La lente et sépulcrale colonne de ceux qui ne quitteront jamais l'enfer avance sous les coups alors que le IIIe Reich s'effondre dans la terreur qu'il a lui-même fait naître. le cortège d'images qui surgissent dès les premières pages du roman de
Sébastien Spitzer ne cesse de hanter la lecture toute entière. Un rouleau de cuir qui enferme la mémoire des camps se transmet d'un survivant éphémère à un autre comme le symbole dérisoire et héroïque d'une fragile victoire sur les bourreaux.
Dans le bunker berlinois, les derniers dignitaires du régime se terrent autour de Hitler. Parmi eux, Magda Goebbels et ses enfants. Hautaine, arrogante, glaciale, forgée de haine et d'ambition, elle ressasse son ascension et sa conviction de laisser une trace dans
L Histoire, moins par l'influence qu'elle a pu avoir sur la politique des nazis que par le geste suprême qui - croit-elle - lui apportera la dimension mythique de Médée : le meurtre de ses propres enfants.
J'ai commencé à lire ce roman avec une certaine appréhension. Magda Goebbels ? Pas vraiment envie de lire une biographie de cette femme. Et comment traiter un tel sujet par le biais de la fiction ? L'auteur résout cette question en mêlant faits réels et reconstruction romanesque. Mais, du coup, une autre question apparaît, malgré la postface explicative : où est le réel ? Où est la fiction ? Pour tout autre sujet cela ne m'aurait guère gênée, mais pour celui-ci je garde une réticence quant à ce mélange.
Factuelle, l'écriture refuse le pathos et m'a mise dans une situation assez inconfortable finalement car cette froideur, cette absence d'émotion sont aussi celles qui caractérisent Magda Goebbels face au sort des victimes du nazisme. La mise en perspective entre la situation dans le bunker et celle d'Aimé, Judah, Richard, Ava... m'a semblé, par ailleurs, extrêmement perturbante.

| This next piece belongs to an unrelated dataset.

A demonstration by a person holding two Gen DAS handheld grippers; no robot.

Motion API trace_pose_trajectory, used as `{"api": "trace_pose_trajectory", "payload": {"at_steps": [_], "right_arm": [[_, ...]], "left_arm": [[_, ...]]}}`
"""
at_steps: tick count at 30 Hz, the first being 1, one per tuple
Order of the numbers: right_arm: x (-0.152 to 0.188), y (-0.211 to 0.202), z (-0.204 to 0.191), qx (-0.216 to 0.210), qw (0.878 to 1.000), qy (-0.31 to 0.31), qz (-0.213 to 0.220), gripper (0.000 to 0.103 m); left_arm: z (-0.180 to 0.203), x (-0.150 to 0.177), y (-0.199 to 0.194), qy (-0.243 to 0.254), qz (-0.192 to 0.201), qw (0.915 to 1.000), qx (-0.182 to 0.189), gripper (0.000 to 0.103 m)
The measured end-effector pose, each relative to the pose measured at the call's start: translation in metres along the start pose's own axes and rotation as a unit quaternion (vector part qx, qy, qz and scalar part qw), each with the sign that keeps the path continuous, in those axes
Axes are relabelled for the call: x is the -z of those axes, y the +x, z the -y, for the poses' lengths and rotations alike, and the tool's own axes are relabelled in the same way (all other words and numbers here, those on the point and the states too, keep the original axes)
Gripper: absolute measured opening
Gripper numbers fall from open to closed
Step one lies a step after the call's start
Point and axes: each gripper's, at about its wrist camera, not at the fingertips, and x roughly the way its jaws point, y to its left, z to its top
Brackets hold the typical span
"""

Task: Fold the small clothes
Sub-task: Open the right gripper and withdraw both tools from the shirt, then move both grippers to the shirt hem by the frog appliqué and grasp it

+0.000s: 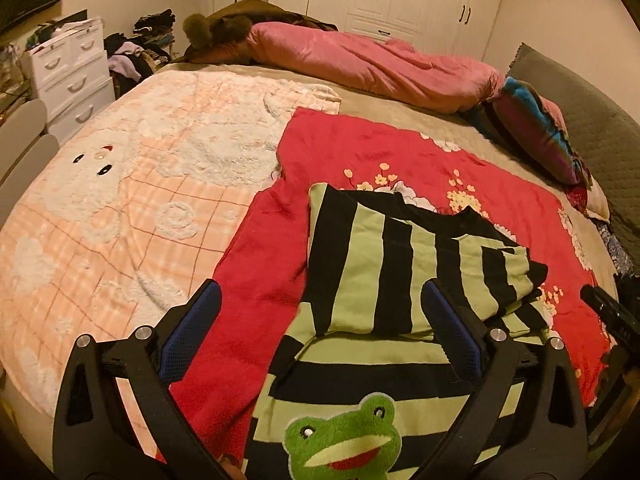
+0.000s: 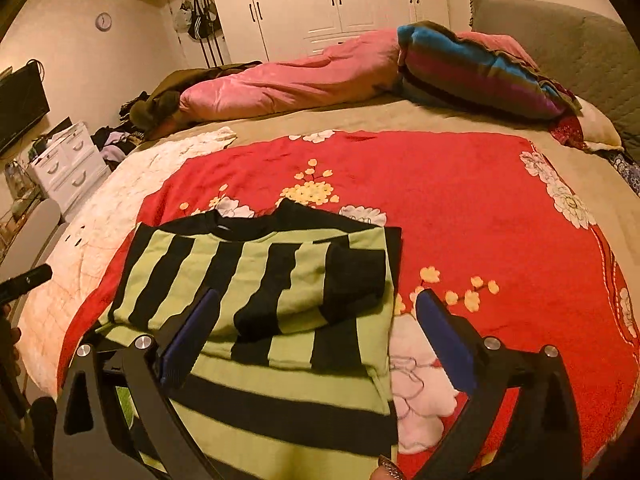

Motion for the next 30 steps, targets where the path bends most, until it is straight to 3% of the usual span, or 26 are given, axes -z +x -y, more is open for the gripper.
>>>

Pour moi c'est de toutes les questions qu'il soulève que le roman de
Sébastien Spitzer tire une grande partie de sa force. Questions avec lesquelles le lecteur doit ensuite se débattre en acceptant de se laisser troubler, de laisser de côté ses préjugés et de s'aventurer dans les méandres ignobles d'une personnalité odieuse. La haine, la rancoeur, l'ambition, l'égocentrisme semblent être les uniques principes qui guident les choix de Magda. La qualifier de "monstre" comme on le fait usuellement ne résout rien mais apporte une sorte de soulagement qui dédouane de toute autre investigation. le roman de
Sébastien Spitzer nous enjoint à aller au-delà de cette détermination et à fouiller davantage : que cache cette "monstruosité" ? Quelle en est l'origine ? Faut-il la chercher dans la spécificité d'une époque, d'un moment dans
L Histoire, dans un contexte familial et social ? Quelles convictions, quels principes, quel cheminement de la pensée, quelle folie, peuvent-ils conduire au meurtre impassible de ses propres enfants et à l'envisager comme accomplissement d'un choix idéologique alors même que l'adhésion à cette idéologie est vacillante ? C'est peut-être le fanatisme qui est aussi interrogé par la manière dont l'auteur traite cette biographie fragmentaire et romancée d'une femme maudite.
Je me rends compte en écrivant ces mots à quel point ce roman continue de me déranger autant par son thème que par la façon dont ce dernier est traité. Une telle déstabilisation est pourtant ce que j'attends, entre autres, de mes lectures. Malgré cela je ne peux affirmer que "
Ces rêves qu'on piétine" est un coup de coeur pour moi. Mais je ne saurais démêler les causes de ma minuscule réserve.